Avec quelques exceptions, telles que la Loi d’exclusion des Chinois de 1882, la politique fédérale en matière d’immigration est restée ouverte pendant toute l’histoire des États-Unis jusqu’aux années 1920. « La restriction de l’immigration, une pratique associée à la montée du nationalisme antilibéral, se résume à considérer des étrangers provenant de nations alliées comme étant des armées d’envahisseurs », écrit Lepore. « Aux États-Unis, un pays fondé sur l’idée d’une terre d’asile pour les opprimés, c’était un tournant assez radical. La création d’une justification pour ce dernier a conduit à embrasser l’eugénisme, a un antisémitisme d’un genre nouveau, et a une alimentation de la peur envers le catholicisme et le socialisme comme étant des importations européennes. »

Le Congrès rédigea les quotas « des origines nationales » qui entrèrent en vigueur en 1924 afin de limiter l’entrée des Juifs, des Italiens (catholiques), des Grecs et des Européens de l’Est, en particulier des Polonais et des Russes. Les partisans de ces quotas avaient publiquement déclaré que le Congrès devrait empêcher les individus en provenance de ces pays d’immigrer en Amérique, car leurs « races » étaient inférieures. « L’année suivante, dans Mein Kampf, Adolf Hitler, qui avait lu la première édition allemande du Passing of the Great Race [un livre populaire au sujet de l’eugénisme portant sur l’immigration], avait applaudi les démarches américaines de restriction de l’immigration consistant ‘‘simplement à exclure certaines races de la naturalisation’’ », remarque Lepore.

Il aura fallu attendre encore quarante ans avant que les États-Unis ne reviennent, d’une manière un peu différente, à des politiques d’immigration ouvertes. Les historiens s’accordent à dire qu’une des conséquences majeures de la loi sur l’immigration de 1924 a été le fait que 6 millions de Juifs ont péri lors de l’Holocauste car ils n’avaient nulle part où s’enfuir après que l’Amérique, un lieu de refuge historique, avait fermé ses portes. Bon nombre de ces vies auraient pu être sauvées. Mais comme le fait remarquer l’historienne Mae Ngai, « la plupart des libéraux qui s’étaient battus pour la Loi sur l’Immigration de 1965 avaient cessé de questionner l’idée de restriction de l’immigration en elle-même ; ils avaient simplement changé la façon dont cette restriction opérait », écrit Lepore. « Ils traitaient l’idée de restriction de l’immigration comme si c’était une tradition américaine ancestrale, alors qu’en fait, tout comme le régime des origines nationales lui-même, elle datait seulement de 40 ans. »

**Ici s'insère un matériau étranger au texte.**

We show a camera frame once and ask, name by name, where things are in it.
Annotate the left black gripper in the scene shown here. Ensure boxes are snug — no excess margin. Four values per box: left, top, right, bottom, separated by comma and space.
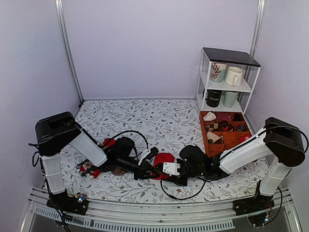
117, 158, 158, 182

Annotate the red and beige sock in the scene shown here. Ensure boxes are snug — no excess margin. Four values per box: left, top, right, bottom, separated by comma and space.
153, 153, 175, 180

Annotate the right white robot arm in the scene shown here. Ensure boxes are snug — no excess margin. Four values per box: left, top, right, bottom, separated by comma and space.
158, 117, 308, 211

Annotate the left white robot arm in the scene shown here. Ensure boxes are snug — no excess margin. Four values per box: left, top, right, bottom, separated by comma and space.
34, 112, 159, 210

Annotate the beige brown rolled sock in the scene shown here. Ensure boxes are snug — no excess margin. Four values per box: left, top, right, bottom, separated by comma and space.
207, 131, 224, 144

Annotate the orange divided organizer tray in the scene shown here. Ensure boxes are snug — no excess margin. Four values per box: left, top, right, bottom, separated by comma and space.
199, 111, 251, 157

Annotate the white rolled sock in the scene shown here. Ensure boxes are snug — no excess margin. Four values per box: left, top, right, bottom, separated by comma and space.
203, 112, 217, 121

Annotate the brown patterned rolled sock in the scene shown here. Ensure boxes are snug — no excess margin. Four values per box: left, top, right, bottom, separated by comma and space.
205, 120, 229, 132

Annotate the red snowflake rolled sock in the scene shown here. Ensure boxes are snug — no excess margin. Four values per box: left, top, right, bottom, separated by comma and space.
239, 134, 251, 143

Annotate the dark maroon rolled sock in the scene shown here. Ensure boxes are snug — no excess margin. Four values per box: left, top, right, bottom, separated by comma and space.
215, 112, 231, 121

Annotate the black striped rolled sock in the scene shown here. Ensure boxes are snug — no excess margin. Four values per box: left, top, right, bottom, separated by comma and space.
235, 124, 249, 132

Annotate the black mug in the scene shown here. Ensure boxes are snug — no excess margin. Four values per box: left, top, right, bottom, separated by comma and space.
206, 90, 222, 108

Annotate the pale green mug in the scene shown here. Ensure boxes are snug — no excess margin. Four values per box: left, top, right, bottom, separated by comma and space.
223, 91, 239, 108

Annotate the white metal shelf rack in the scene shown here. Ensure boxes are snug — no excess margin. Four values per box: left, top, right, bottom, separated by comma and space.
196, 47, 261, 114

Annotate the coral pattern mug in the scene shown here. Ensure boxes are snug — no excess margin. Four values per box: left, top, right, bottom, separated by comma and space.
210, 62, 227, 83

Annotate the white ribbed mug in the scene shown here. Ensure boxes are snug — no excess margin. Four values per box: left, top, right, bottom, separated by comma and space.
225, 66, 243, 87

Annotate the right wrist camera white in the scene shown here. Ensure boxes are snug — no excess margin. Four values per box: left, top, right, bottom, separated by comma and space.
163, 162, 181, 176

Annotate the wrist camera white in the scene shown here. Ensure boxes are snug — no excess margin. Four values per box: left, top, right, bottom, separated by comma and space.
163, 162, 181, 176
138, 147, 159, 166

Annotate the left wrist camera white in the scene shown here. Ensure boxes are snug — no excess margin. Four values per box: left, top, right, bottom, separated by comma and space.
138, 147, 159, 166

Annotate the right black cable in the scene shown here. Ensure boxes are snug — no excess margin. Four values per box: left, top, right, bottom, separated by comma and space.
160, 169, 218, 201

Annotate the black cable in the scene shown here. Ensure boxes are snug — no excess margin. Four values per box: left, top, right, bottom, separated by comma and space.
160, 169, 218, 201
106, 130, 150, 153

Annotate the left black cable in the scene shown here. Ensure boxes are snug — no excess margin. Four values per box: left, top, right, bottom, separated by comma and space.
106, 130, 150, 153

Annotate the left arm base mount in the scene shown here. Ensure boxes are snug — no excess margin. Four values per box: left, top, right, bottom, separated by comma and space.
46, 191, 89, 216

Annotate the aluminium front rail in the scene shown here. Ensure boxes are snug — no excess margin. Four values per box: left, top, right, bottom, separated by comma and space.
19, 187, 302, 232

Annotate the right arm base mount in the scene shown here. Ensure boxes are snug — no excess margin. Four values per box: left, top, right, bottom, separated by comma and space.
233, 181, 275, 227

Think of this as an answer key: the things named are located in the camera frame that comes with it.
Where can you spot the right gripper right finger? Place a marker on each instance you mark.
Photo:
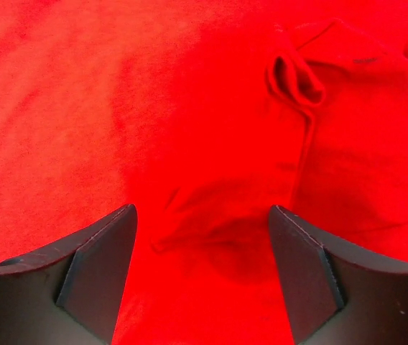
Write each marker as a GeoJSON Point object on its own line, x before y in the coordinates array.
{"type": "Point", "coordinates": [336, 292]}

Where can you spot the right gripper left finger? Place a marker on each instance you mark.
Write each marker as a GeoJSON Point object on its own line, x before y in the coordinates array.
{"type": "Point", "coordinates": [69, 291]}

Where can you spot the red t-shirt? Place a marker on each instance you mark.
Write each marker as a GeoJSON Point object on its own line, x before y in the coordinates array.
{"type": "Point", "coordinates": [204, 114]}

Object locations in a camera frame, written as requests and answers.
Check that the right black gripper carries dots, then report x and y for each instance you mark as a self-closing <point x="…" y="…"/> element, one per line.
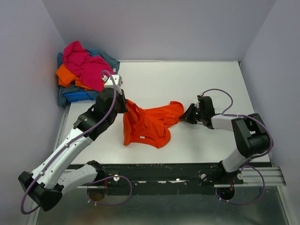
<point x="186" y="116"/>

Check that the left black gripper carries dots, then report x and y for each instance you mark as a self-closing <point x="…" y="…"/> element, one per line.
<point x="121" y="97"/>

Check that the orange t shirt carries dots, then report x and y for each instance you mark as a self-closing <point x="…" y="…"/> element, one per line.
<point x="150" y="126"/>
<point x="66" y="78"/>

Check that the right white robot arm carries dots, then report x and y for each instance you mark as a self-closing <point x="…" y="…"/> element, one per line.
<point x="251" y="137"/>

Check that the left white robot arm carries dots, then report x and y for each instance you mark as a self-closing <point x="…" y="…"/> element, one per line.
<point x="47" y="184"/>

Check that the grey blue t shirt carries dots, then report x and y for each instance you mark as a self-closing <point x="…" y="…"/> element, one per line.
<point x="91" y="94"/>

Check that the magenta t shirt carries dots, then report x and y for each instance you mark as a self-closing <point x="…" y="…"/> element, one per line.
<point x="89" y="69"/>

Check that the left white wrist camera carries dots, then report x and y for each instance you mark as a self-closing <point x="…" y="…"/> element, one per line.
<point x="109" y="80"/>

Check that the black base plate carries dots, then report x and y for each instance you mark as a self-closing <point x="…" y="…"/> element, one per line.
<point x="162" y="179"/>

Lepore note que les gens confondent souvent le nationalisme avec le patriotisme.  « Il n’y a rien de mal à aimer l’endroit où vous vivez et les gens avec lesquels vous vivez, ni avec le fait de vouloir que cet endroit et ces gens prospèrent », écrit Lepore. « Mais au cours des premières décennies du 20ème siècle, avec la montée du fascisme en Europe, le nationalisme avait fini par avoir un sens différent du patriotisme, quelque chose de féroce, quelque chose de violent : moins un amour pour son propre pays qu’une haine des autres et de leurs peuples, et une haine des individus de son propre pays n’appartenant pas à une majorité ethnique, raciale ou religieuse. »

Et il existe un lien entre le nationalisme et l’immigration, explique Jill Lepore : « Les politiques d’immigration sont le sujet de débats politiques […]. Mais haïr les immigrés, comme s’ils étaient de sous-humains, est une forme de nationalisme qui n’a rien à voir avec le patriotisme. »

Dans l’esprit de Thomas Jefferson, George Washington et Ronald Reagan, le fait que des personnes d’autres pays souhaitent s’installer en Amérique – et que les États-Unis les accueillent – était une source de fierté et de patriotisme qui définissait cette nation.